» Work task:
Make an exact copy of the listing so that no picture is carried over.

(Supplied data begins)

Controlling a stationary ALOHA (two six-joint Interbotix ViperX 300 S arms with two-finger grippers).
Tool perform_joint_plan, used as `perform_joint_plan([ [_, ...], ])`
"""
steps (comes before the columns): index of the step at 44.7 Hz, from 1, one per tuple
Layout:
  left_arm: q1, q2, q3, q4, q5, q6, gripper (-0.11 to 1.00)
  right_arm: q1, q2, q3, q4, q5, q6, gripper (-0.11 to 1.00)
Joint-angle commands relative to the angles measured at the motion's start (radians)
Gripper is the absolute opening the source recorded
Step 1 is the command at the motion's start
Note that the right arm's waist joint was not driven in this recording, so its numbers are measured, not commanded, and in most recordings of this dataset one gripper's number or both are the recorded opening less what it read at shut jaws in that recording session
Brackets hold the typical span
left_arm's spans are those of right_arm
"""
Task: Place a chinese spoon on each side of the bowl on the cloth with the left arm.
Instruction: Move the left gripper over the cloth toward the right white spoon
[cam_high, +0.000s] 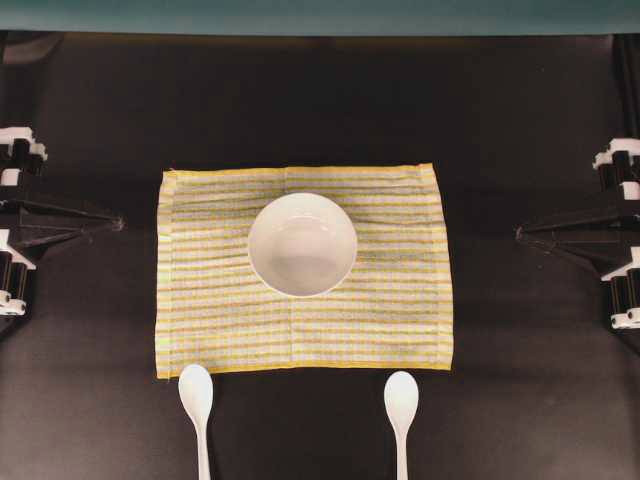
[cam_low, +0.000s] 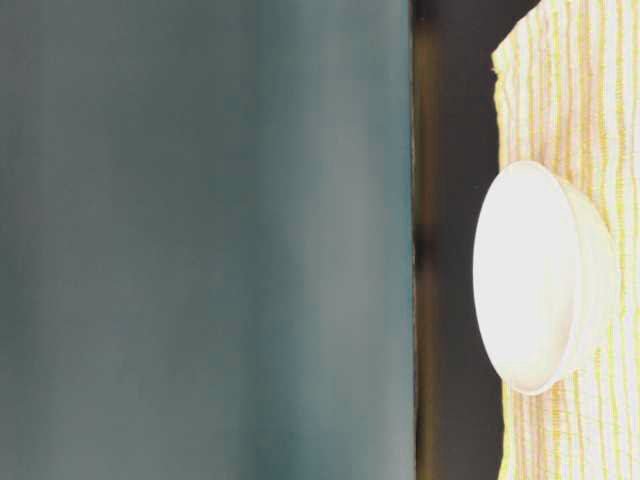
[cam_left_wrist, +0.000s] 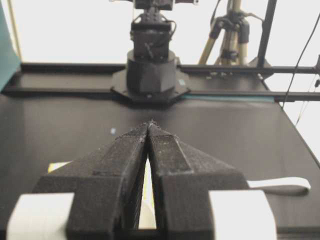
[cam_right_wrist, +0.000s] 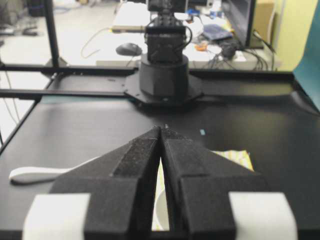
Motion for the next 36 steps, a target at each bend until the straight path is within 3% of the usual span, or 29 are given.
perform_joint_plan([
  [1, -0.057, 0.054, -0.015, 0.035, 0.008, -0.149, 0.05, 0.0, 0.009, 0.002, 0.002, -0.006, 0.006, 0.03],
  [4, -0.057, 0.081, -0.018, 0.038, 0.012, -0.259, 0.01, 0.0, 0.003, 0.018, 0.002, -0.006, 0.005, 0.08],
  [7, -0.057, 0.109, -0.018, 0.038, 0.015, -0.373, 0.0, 0.0, -0.003, 0.023, 0.002, -0.003, 0.003, 0.03],
  [13, -0.06, 0.175, -0.025, 0.04, 0.011, -0.529, 0.0, 0.0, -0.011, 0.034, 0.002, 0.017, 0.006, 0.01],
  [25, -0.086, 0.367, -0.081, 0.038, 0.005, -0.676, 0.0, 0.0, -0.014, 0.035, 0.002, 0.066, 0.006, 0.01],
  [31, -0.114, 0.548, -0.181, 0.04, -0.003, -0.749, 0.0, 0.0, -0.014, 0.035, 0.002, 0.071, 0.006, 0.01],
  [36, -0.137, 0.672, -0.275, 0.04, 0.006, -0.752, 0.01, 0.0, -0.014, 0.037, 0.003, 0.072, 0.006, 0.01],
])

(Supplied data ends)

» Answer section:
Controlling a stationary ALOHA (two six-joint Interbotix ViperX 300 S arms with two-finger grippers).
Tool perform_joint_plan, used as `perform_joint_plan([ [_, ...], ])`
"""
steps (comes before the columns): index of the step at 44.7 Hz, from 1, one per tuple
Layout:
  left_arm: q1, q2, q3, q4, q5, q6, gripper (-0.11 to 1.00)
  right_arm: q1, q2, q3, q4, q5, q6, gripper (-0.11 to 1.00)
Joint-angle commands relative to the angles measured at the motion's start (radians)
Gripper is the absolute opening the source recorded
Step 1 is the command at the motion's start
Note that the right arm's waist joint was not driven in this recording, so its numbers are measured, not commanded, and in most recordings of this dataset one gripper's number or both are the recorded opening less what it read at shut jaws in that recording session
Brackets hold the typical span
left_arm's spans are those of right_arm
"""
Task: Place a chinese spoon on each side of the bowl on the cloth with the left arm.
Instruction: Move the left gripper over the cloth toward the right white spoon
[cam_high, +0.000s] 
[cam_low, +0.000s] 
[cam_left_wrist, +0.000s] 
[cam_right_wrist, +0.000s] 
Motion for the next 36 steps, a target at each bend until the straight path is within 3% of the usual span, or 29 are given.
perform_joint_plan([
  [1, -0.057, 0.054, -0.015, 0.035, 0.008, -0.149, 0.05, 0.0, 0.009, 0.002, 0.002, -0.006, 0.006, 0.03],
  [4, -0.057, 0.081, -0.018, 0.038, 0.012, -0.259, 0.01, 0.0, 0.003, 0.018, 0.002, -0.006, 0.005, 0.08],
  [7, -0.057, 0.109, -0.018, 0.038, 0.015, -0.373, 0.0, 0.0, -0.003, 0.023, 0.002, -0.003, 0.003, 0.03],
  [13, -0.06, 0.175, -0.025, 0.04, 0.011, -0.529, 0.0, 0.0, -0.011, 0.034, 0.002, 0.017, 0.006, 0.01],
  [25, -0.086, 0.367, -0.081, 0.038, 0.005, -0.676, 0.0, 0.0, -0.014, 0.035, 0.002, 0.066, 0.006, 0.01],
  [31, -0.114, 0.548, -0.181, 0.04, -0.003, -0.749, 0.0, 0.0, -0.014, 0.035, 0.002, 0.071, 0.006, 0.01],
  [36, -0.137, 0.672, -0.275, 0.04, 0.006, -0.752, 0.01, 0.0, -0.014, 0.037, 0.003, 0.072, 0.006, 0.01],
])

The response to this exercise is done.